I will attempt to segue from my grumping into a video I came across a few weeks ago.
“Forget Ambition: A Case for Hopeless Creativity.”
It explored the strange, unpredictable paths of people like Bryan Cranston and David Lynch.
Bryan Cranston’s career started with advertisements for hemorrhoid cream before landing a bit part on an X-Files episode. Then randomly, ten years later, a writer from the episode remembered him and cast him as the lead in Breaking Bad.
Iconic filmmaker David Lynch spent years scraping by while making Eraserhead, working strange jobs and barely surviving financially while creating deeply weird art nobody knew what to do with.
The point of the video wasn’t:
“Believe in yourself and never give up!”
The message was simpler and far less fluffy.
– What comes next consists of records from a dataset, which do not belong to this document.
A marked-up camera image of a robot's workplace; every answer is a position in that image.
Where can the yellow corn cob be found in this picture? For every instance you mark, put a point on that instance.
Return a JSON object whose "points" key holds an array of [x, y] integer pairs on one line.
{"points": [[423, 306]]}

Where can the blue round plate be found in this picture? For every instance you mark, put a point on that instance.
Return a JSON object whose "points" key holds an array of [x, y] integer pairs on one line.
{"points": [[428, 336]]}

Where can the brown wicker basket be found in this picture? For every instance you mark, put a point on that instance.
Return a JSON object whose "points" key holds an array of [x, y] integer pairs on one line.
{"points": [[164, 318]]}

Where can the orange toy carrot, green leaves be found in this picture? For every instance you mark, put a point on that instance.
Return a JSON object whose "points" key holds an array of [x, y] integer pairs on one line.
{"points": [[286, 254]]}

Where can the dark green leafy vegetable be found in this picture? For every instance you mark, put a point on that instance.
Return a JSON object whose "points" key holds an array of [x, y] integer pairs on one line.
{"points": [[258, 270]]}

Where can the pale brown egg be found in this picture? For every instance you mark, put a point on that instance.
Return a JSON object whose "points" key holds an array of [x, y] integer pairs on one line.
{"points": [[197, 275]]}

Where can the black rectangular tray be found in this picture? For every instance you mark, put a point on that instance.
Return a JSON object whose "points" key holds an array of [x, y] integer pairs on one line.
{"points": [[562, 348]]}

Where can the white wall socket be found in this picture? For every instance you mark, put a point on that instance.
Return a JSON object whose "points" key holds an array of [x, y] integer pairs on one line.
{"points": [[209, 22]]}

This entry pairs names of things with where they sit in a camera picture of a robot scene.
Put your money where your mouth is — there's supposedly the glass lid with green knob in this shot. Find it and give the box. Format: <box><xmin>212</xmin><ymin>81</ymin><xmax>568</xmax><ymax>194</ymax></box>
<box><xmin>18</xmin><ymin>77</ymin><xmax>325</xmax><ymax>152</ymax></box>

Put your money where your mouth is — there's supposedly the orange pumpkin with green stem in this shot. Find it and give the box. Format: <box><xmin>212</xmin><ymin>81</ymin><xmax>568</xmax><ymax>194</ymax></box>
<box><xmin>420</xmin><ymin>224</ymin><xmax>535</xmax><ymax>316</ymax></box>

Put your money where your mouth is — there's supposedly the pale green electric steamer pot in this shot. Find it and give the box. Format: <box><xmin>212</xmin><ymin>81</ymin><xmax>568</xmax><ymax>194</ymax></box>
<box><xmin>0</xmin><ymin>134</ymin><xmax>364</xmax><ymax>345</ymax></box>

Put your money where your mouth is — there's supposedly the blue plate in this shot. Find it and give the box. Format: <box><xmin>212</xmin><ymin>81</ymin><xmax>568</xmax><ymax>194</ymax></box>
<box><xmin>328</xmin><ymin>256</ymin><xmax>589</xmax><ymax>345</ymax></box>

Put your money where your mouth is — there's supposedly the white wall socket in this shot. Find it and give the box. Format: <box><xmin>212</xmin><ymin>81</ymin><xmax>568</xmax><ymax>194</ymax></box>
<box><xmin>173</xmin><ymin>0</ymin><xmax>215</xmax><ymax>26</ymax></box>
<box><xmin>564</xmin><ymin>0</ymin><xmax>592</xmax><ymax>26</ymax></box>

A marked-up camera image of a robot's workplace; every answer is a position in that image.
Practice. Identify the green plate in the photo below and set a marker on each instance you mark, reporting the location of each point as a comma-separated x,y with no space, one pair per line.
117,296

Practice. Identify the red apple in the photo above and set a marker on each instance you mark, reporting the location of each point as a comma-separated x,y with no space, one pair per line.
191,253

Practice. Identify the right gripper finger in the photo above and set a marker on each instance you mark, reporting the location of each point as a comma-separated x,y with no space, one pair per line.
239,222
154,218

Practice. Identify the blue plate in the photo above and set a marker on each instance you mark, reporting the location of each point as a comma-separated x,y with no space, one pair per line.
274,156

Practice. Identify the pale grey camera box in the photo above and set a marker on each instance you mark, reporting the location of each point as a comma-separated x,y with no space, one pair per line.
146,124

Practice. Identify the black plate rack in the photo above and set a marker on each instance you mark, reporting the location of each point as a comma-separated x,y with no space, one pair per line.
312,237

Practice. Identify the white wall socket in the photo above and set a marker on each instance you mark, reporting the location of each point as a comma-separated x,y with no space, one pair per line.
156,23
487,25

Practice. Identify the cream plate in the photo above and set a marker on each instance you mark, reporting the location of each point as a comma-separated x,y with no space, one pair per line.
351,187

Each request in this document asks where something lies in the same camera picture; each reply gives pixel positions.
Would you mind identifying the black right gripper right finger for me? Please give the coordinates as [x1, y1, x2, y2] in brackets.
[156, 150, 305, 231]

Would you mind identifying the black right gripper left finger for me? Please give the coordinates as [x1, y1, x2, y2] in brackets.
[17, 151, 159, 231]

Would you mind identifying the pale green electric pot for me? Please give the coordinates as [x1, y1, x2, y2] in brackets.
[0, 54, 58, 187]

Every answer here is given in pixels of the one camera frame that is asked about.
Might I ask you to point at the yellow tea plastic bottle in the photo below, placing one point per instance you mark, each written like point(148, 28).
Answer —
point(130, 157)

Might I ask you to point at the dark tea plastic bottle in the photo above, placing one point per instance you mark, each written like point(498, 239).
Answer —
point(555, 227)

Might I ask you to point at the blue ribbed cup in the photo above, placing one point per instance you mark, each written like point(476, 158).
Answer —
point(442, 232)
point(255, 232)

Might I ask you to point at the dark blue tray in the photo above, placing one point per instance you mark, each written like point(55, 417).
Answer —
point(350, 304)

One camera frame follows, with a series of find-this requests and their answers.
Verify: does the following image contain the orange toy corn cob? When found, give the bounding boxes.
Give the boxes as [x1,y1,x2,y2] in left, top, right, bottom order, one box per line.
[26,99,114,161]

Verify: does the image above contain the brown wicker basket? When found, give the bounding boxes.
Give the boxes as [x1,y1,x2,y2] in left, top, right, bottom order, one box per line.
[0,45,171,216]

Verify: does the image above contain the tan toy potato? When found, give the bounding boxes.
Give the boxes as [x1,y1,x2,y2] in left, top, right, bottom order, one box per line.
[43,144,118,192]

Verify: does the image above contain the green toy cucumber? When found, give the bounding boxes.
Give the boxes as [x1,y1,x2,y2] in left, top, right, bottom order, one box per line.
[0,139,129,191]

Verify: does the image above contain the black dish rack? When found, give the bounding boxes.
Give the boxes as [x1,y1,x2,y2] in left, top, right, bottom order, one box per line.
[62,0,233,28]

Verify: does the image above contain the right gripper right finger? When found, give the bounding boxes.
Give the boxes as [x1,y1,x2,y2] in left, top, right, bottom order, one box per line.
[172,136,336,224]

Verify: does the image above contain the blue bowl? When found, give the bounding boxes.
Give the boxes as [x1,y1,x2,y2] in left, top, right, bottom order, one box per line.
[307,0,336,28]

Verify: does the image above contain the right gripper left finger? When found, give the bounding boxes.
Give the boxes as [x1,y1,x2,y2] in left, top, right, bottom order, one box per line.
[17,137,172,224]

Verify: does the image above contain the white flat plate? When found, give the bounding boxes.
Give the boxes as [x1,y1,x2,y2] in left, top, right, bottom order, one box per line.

You don’t control when your work connects. You can’t predict which action will change your life. You don’t have any control over the timing.
The one thing you can control:
You can keep creating anyway.
“You never know how or even if each piece of work you do will pay off later down the line, but you have to stay in the game to get those pieces of luck that make a successful career,” Lewis says in his video.
Create what you love. Love what you create. Share it and keep going.
Too many people secretly postpone their lives while waiting for some external confirmation that what they’re creating is worthy.
(I know I did.)
But happiness can’t be found in success, and your creative path will never satisfy if you’re chasing happiness.
So if you want to create something, do it without attachment. Don’t expect it to be an overnight success. It probably won’t be.
But do it anyway, and do it with love.
And maybe this towel situation is somehow relevant.
Life is not arranging itself to my preferences right now.
I’m tired. My shoulder hurts. I’m grumping about towels.
And yet, I show up and write anyway.
That’s the real path of creation.
An interesting development:
The creator of this video, Lewis Woods, admitted that he’d wanted to make YouTube videos for years before he finally began.
And interestingly enough, I found his video because another creator, Josh Spector, linked to it from his newsletter.
In under a month, Lewis’ channel went from 500 subscribers to almost 9,000, with over 300,000 views and 930 comments on this video since its publication.
It’s not a perfect video, but it exists. And it resonated with people enough that they shared it. Who knows what opportunities will find Lewis as a result?
I think that’s an invitation.
Create what you love. Share before you feel ready.
Let it be imperfect. Let it reach people however it reaches them (or not).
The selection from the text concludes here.